The answer must be every line of the data that holds the word "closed".

+++ SOURCE MATERIAL

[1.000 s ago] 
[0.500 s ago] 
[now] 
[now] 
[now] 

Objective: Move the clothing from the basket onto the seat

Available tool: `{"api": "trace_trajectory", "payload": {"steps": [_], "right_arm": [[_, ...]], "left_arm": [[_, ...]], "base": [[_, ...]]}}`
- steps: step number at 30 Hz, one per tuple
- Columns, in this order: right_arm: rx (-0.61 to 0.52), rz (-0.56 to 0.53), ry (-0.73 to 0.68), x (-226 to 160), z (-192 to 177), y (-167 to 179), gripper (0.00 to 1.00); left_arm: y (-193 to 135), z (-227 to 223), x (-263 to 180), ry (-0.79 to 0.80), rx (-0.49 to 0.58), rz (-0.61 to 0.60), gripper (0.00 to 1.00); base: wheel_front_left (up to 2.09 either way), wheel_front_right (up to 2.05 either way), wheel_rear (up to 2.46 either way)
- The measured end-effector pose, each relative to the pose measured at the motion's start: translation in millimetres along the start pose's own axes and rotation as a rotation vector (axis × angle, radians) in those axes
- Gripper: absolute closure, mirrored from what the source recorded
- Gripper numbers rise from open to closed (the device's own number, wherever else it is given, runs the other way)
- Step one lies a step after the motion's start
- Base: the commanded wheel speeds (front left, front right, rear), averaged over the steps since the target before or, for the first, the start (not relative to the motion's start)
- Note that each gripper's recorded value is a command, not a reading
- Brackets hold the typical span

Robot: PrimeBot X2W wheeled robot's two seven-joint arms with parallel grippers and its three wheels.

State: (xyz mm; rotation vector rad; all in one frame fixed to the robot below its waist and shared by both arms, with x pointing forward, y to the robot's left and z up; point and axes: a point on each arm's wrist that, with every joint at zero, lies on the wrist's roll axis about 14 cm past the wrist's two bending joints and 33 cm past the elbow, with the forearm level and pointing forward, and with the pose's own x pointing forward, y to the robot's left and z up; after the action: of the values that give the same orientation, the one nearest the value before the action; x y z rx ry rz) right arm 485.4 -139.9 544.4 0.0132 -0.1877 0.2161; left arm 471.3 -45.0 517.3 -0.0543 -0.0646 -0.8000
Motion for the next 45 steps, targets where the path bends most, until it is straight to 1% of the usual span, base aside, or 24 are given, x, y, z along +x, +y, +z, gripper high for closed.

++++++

SOLUTION TO THE PROBLEM >>
- Gripper numbers rise from open to closed (the device's own number, wherever else it is given, runs the other way)
Motion for the next 45 steps, targets where the path bends most, until it is straight to 1% of the usual span, base aside, or 24 are given, x, y, z along +x, +y, +z, gripper high for closed.

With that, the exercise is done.